“Yet I advise them not to overdo the remedy lest they think too much of me. I am extremely cautious, Mrs Laure.”
Dainty smiled again. Sentiment and the doctor seemed so absurd a combination to her. He was kind-hearted, but to think of him as an awakener of love—Ah! love brought to her mind another. She blushed, stopped, and thought of the doctor. It was a good remedy. He was looking at her. She felt a mixture of discomfort and a desire to tell him how great was her heartache. Had he asked her her secret, she would have told him. He divined her confidential mood, but asked nothing. It is sometimes wise to be ignorant. If the family physician should divulge the secrets of the inner life of the social sphere in which he moves, what a shattered world would we live in! The life of a hermit would at once hold irresistible charms for many.
What an innocent and ignorant violator of social and marital laws was Dainty! But ignorance and innocence are not as beautiful qualities as knowledge and purity. With the former, life is but drifting; with the latter, it is anchored to a rock.

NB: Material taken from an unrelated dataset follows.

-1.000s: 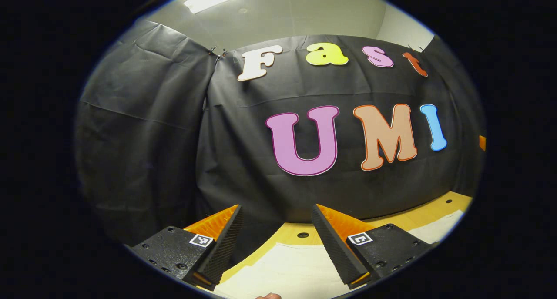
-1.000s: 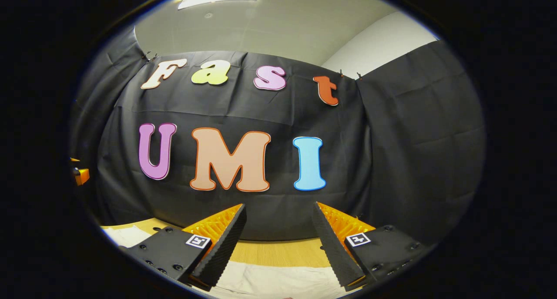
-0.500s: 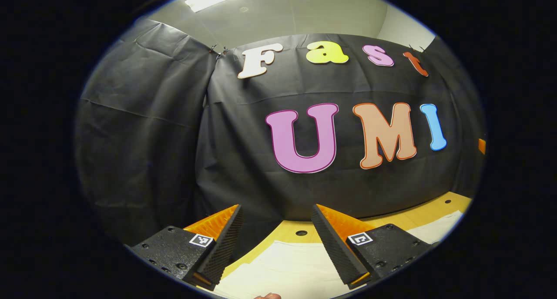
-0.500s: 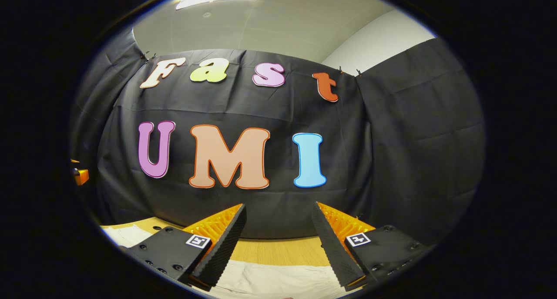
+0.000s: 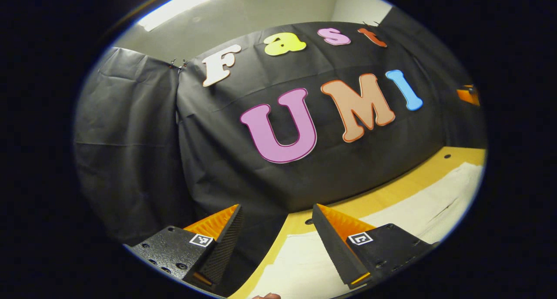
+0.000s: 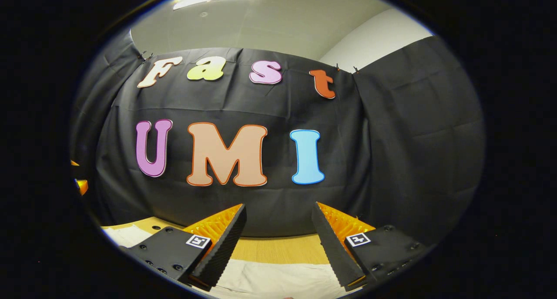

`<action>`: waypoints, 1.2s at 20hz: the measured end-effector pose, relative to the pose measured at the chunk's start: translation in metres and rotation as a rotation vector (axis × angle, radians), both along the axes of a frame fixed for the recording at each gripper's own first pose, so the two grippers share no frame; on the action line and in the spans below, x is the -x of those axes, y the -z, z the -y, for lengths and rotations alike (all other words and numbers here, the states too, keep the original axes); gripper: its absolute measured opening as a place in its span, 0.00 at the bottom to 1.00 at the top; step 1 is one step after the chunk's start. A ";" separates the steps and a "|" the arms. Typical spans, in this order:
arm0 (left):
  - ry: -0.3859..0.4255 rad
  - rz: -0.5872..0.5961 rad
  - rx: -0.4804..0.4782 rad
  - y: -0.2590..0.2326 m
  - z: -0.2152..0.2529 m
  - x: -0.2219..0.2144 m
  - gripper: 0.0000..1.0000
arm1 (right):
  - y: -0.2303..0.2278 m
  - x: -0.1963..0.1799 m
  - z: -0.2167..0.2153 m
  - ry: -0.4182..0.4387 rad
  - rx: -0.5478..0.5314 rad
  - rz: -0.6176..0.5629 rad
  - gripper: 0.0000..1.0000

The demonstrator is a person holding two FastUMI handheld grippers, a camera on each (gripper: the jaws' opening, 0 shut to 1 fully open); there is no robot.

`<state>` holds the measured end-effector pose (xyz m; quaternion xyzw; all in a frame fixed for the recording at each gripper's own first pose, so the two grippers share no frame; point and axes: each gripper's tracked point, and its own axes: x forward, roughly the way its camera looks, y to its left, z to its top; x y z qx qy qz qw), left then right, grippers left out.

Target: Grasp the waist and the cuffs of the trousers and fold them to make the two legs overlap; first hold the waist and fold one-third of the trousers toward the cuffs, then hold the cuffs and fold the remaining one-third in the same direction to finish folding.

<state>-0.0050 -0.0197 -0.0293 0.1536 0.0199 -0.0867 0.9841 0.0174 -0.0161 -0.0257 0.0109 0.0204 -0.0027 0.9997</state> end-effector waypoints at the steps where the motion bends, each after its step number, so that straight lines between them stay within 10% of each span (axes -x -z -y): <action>1: 0.018 -0.007 -0.039 0.007 0.001 0.002 0.96 | 0.002 0.000 -0.001 -0.001 0.001 -0.002 0.97; 24: 0.615 -0.472 -0.790 0.242 -0.005 0.148 0.97 | 0.056 0.014 0.001 -0.016 0.046 -0.095 0.97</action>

The doctor realised that Dainty was drifting. He had seen many another woman drift, only to be broken against the rocks on bleak unknown shores; later he had seen the wreck washed up lying on the sands of life, exposed to the gaze of the gaping curiosity-seeker, and to his careless comments. Would this beautiful creature, wounded almost to death, be another wreck noted by pitying angels, and filling a sorrowful page in the book of Time? Not if he could help guide her. Ah! if our impulses are in the direction of the good, we know not how soon we may be given the opportunity to guide a frail bark clear of some threatening rock, into smiling waters, and under summer skies! The doctor’s opportunity came sooner than he anticipated.

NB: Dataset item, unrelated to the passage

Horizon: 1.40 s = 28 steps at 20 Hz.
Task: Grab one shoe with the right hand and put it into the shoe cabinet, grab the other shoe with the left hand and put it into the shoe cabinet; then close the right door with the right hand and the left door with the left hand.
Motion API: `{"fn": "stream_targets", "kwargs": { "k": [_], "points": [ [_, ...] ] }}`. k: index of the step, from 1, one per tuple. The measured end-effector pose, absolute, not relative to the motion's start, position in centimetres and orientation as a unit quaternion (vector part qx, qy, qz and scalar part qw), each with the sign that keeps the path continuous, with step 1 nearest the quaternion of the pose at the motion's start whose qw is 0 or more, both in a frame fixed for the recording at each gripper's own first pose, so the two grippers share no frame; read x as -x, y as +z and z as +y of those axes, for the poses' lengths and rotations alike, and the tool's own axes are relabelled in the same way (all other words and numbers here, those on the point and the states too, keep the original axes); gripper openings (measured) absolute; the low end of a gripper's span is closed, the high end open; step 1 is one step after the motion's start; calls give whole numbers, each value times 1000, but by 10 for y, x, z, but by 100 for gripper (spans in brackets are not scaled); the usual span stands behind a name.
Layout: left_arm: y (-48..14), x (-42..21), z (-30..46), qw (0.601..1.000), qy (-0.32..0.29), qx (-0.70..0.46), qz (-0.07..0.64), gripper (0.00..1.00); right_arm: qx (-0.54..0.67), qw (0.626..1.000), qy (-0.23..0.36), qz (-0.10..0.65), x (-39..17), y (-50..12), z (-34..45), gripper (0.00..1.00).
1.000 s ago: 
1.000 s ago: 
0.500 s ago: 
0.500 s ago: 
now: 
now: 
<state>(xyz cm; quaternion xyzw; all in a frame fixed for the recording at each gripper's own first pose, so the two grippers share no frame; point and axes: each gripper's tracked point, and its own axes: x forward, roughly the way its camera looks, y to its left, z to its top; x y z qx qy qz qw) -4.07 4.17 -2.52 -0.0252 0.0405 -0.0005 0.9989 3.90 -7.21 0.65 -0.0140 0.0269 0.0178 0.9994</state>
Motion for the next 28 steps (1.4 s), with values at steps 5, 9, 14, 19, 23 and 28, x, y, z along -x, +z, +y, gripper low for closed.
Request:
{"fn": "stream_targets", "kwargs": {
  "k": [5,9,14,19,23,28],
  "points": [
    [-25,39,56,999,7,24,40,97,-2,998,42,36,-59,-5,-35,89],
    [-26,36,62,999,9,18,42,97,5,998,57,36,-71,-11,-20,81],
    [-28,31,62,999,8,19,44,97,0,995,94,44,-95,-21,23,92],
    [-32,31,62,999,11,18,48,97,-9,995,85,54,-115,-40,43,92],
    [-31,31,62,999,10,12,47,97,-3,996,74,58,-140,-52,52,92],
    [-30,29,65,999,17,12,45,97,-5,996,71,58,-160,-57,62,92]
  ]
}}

“I will call in again, Mrs Laure,” said he, rising. “I have to see a patient a few hours’ ride from here, and on my return, will tell Mr Laure that he must take you to England. I am expecting to go home for a short trip this summer, I need a change, too. One gets rusty living in Africa without a sight of other lands.”
He took her little hand in his, gave it a quick, firm, friendly grasp, that seemed to say: “I know all about your trouble. Everything will come out all right.” Aloud he said: “You must stop thinking about yourself,” and left the house.